İstiaze Sırrı da denilen 13.Lem’ada (Lem’alar, Söz Y.E.132) “Ekseriyet-i mutlaka ile dalâlet ve şer, menfidir ve tahriptir ve ademîdir ve bozmaktır.” denilerek buna dikkat çekiliyor. Yani insan çok küçük, çok basit fiillerle de şer işleyebiliyor. Öyle bir varlık.

Hatta “..bir sultanın büyük bir ticaret gemisinde, bir adam az bir hareketle, belki küçük bir vazifeyi terk etmekle, o gemiyle alâkadar bütün vazifedarların semere-i sa'ylerinin ve netice-i amellerinin mahvına ve iptaline sebebiyet verdiği için…”basit bir TERKLE de büyük zararlara sebep olabiliyor.

Ayrıca “..bina gibi bir şeyin vücudu, bütün eczasının mevcudiyetiyle takarrur eder. Halbuki onun harabiyeti ve ademi ve in'idâmı, bir rüknün ademiyle hasıl olur. Hem vücut, herhalde mevcut bir illet ister, muhakkak bir sebebe istinad eder. Adem ise, ademî şeylere istinad edebilir; ademî bir şey, mâdum bir şeye illet olur Belki bir emr-i ademî ile ve bir şartın bozulmasıyla koca bir tahribat olur..”Yani bir tek eksiklik ademe veya harabiyete sebep olabiliyor.

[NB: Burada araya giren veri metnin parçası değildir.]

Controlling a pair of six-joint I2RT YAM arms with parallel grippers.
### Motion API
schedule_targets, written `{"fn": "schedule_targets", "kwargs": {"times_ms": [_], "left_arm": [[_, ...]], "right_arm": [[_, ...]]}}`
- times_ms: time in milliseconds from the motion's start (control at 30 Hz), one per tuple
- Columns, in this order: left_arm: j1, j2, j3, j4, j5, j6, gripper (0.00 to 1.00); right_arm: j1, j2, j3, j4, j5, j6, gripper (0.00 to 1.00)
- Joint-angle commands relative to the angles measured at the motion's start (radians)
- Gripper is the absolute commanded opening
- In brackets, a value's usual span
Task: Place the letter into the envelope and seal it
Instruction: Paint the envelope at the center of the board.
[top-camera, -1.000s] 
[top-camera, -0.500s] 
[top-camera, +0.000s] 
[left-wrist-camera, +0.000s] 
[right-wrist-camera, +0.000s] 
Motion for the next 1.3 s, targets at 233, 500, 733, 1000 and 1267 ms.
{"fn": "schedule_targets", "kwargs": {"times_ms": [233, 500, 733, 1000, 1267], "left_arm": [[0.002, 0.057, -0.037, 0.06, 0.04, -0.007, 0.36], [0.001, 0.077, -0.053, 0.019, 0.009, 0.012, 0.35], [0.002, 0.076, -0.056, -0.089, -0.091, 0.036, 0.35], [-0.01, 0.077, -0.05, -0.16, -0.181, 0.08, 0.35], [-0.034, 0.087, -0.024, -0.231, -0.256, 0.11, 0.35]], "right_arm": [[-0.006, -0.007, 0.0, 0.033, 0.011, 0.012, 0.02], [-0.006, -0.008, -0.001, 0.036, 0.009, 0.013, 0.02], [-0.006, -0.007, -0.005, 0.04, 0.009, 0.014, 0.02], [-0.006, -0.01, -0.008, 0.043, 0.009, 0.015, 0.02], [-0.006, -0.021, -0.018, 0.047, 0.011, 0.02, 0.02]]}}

Hem de “.. ehl-i imanın desâis-i şeytaniyeye kapılmaları imansızlıktan ve imanın zayıflığından olmadığını..” belirten B.S.Nursi Hazretleri bizim daha da dikkatimizi çekiyor. Buna “…Hem insanın letâifi içinde teşhis edemediğim bir iki lâtife var ki, ihtiyar ve iradeyi dinlemezler, belki de mes'uliyet altına da giremezler. Bazan o lâtifeler hükmediyorlar, hakkı dinlemiyorlar, yanlış şeylere giriyorlar.” diyerek, meseleye yeni boyutlar kazandırıyor.

Normal arabalarda, on bin kilometre kullanılınca, rot-balans ayarı yapılması istenir. Bu bir teknik zarurettir. İcap ederse bu daha sık da yapılmalıdır. Ancak yarış otolarında bu ayarlar çok daha kısa sürelerde yapılır. Çünkü, en ufak sapmalar, kontrol dışı haller çok kötü sonuçlara sebep olabilir. İşte insan da tereddütsüz bu kainatın en hızlı, en kompleks, -benim tabirimle de- en kurtlu varlığıdır. Onun da “laakal on beş günde bir …“ ihlâs ayarlarının yapılması gereklidir, zarurettir.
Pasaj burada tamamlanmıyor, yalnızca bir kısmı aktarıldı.